Meet Kengoro, a humanoid robot. A video starts with a rather surprising sight of a robot doing what looks like an expert floor exercise. You see the robot during its workout, using the strength of his hands and flexible, strong arms.

Kengoro has over 100 motors to keep it going. Yes, the motors generate lots of heat, but the researchers worked out a way to accommodate that, and keep the robot going strong.

Kengoro can do its pushups for 11 minutes straight without overheating.

How? Kengoro sweats, in a manner of speaking. Evan Ackerman in IEEE Spectrum noted that "By sweating, we pump water out of our bodies, and as that water evaporates, it cools us down." It cools the motors in this manner.

Steve Dent in Engadget talked about what the sweat is all about, and how it keeps the robot from suffering deep fried mode. "Unlike a normal water-cooled radiator system, liquid flows into porous aluminum bones and then evaporates on the surface to cool the motors, in the same way that sweat cools a human."

Ackerrman said Kengoro can run for half a day on about a cup of deionized water.

Dent said the robot was built using laser sintered aluminum powder. This, said Ackerman is "an additive manufacturing technique that can print complex structures out of metal."

Ackerman also explained that " A low permeability piece of metal would be something like a solid brick of aluminum, while a high permeability piece of metal would have a structure full of tiny gaps and tunnels, like a sponge."

Kengoro's porous skeleton does the sweating.

"The process allows fine control of the metal's permeability, so the team added channels that let water flow through the bones. It then seeps to another porous region near the surface, where it evaporates and cools motors positioned next to the aluminum 'glands.'"

The researchers presented their sweating robot concept at the IEEE/RSJ International Conference on Intelligent Robots and Systems (IROS), said IEEE Spectrum.

"Skeletal Structure with Artificial Perspiration for Cooling by Latent Heat for Musculoskeletal Humanoid Kengoro," was presented by Toyotaka Kozuki, Hirose Toshinori, Takuma Shirai, Shinsuke Nakashima, Yuki Asano, Yohei Kakiuchi, Kei Okada, and Masayuki Inaba from the University of Tokyo.

The team is from the JSK Lab led by Professor Masayuki Inaba, said the article.

Not that you can impress everyone on YouTube.
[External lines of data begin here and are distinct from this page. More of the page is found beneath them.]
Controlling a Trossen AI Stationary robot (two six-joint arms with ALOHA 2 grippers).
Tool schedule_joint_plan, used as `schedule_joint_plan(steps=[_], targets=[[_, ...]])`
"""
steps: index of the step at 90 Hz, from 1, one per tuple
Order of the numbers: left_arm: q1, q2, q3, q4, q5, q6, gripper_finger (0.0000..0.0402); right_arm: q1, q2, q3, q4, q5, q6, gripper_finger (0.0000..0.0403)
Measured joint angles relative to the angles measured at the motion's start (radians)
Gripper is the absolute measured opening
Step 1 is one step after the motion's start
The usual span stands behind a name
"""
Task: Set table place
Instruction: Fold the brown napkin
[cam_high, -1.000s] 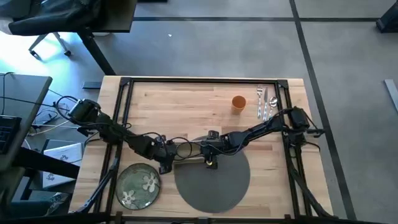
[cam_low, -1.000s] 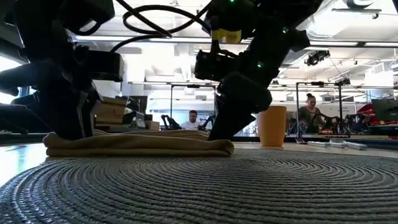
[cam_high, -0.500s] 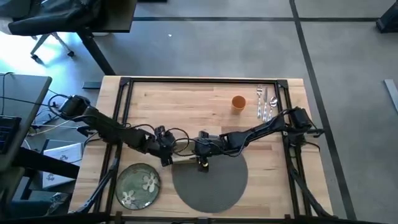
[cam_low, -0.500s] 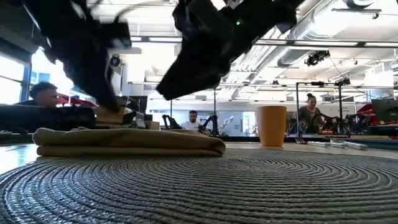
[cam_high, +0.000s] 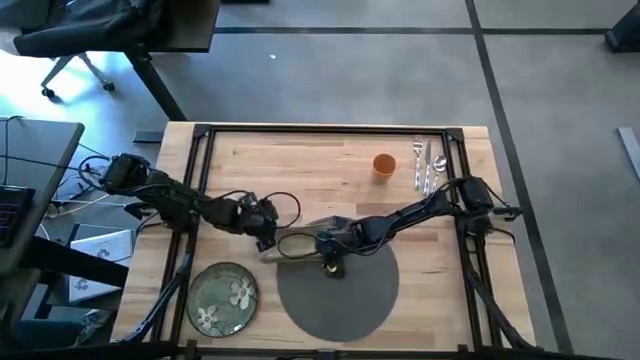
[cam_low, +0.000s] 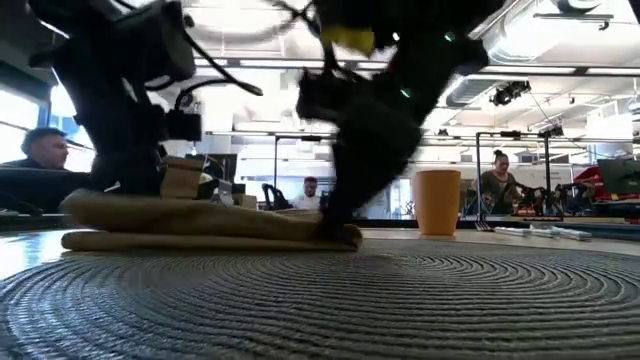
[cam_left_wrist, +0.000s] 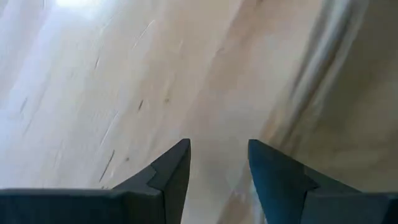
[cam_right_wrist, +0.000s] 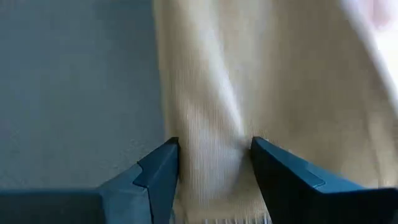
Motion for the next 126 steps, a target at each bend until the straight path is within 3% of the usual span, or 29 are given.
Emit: schedule_joint_plan(steps=[17, 36, 48, 67, 89, 109, 126], targets=[[0.015, -0.008, -0.004, 0.0, 0.016, -0.012, 0.0144, 0.002, -0.004, -0.006, -0.023, -0.01, 0.003, 0.0181], [-0.027, -0.095, 0.098, 0.0, 0.101, -0.011, 0.0144, 0.002, -0.009, 0.079, -0.057, -0.018, -0.008, 0.0181], [-0.117, -0.129, 0.114, 0.188, 0.144, -0.012, 0.0144, 0.002, -0.02, 0.115, -0.014, -0.016, -0.033, 0.0181], [-0.184, -0.029, 0.107, 0.26, 0.135, -0.036, 0.0144, -0.003, 0.012, 0.114, 0.059, 0.09, -0.006, 0.0181], [-0.193, 0.132, 0.108, 0.236, 0.309, -0.145, 0.0144, -0.008, 0.057, 0.113, -0.068, 0.041, 0.027, 0.0181], [-0.227, 0.161, 0.114, 0.175, 0.294, -0.187, 0.0144, -0.008, 0.056, 0.117, -0.164, 0.037, 0.025, 0.0181], [-0.238, 0.111, 0.108, 0.173, 0.303, -0.195, 0.0144, -0.008, 0.052, 0.121, -0.172, 0.031, 0.022, 0.0181]])
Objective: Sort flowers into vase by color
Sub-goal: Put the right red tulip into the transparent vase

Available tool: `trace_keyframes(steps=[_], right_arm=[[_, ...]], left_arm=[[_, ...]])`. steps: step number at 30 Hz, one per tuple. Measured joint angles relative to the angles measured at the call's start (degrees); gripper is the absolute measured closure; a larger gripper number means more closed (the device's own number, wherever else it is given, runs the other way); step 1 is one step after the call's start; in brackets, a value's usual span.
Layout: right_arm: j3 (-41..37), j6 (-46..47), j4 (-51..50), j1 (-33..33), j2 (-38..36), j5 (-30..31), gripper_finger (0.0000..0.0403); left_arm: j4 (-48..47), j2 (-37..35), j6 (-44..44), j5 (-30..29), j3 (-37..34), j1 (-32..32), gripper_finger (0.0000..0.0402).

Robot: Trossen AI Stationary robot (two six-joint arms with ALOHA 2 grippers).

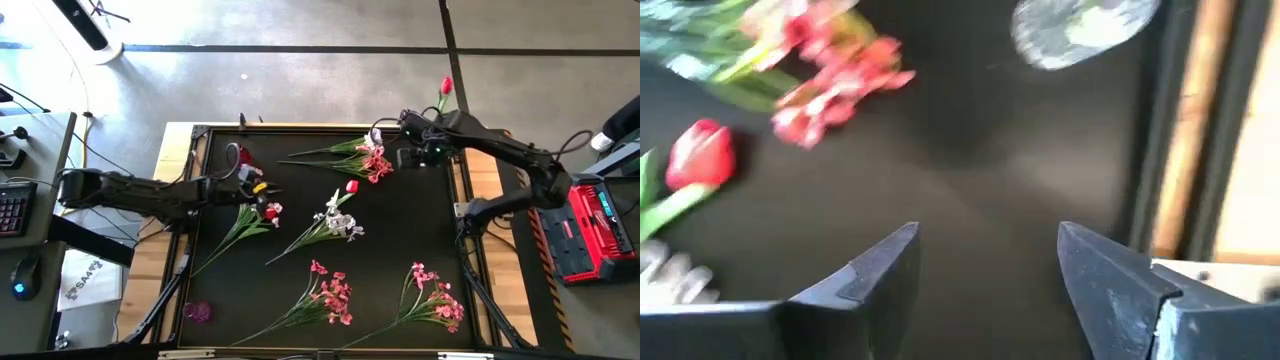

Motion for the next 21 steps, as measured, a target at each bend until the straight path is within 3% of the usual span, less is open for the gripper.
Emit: trace_keyframes(steps=[6,13,21], right_arm=[[0.02,1.55,4.97,4.47,-1.82,-3.41,0.0179],[0.02,2.01,12.42,8.73,-1.64,-4.32,0.0179],[0.02,2.05,11.99,11.13,-1.64,-4.24,0.0179]], left_arm=[[-2.19,15.81,7.91,3.49,14.32,1.63,0.0245],[-22.65,31.99,9.63,7.13,32.79,3.02,0.0245],[-23.93,45.65,15.78,9.38,49.92,3.02,0.0245]])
One viewer complained, "You call that a pushup? The chest has to be mere inches from the ground."

A comment in IEEE Spectrum, however, thought their work was brilliant.

Ben Popper in The Verge shared his assessment of their work as a "promising avenue for further research." He noted that the sweat method was not quite as effective as traditional active cooling, involving a system of radiators, tubes, and fans. "But it took up far less space, allowing the team to pack more sensors, circuits, and gears onto the robot."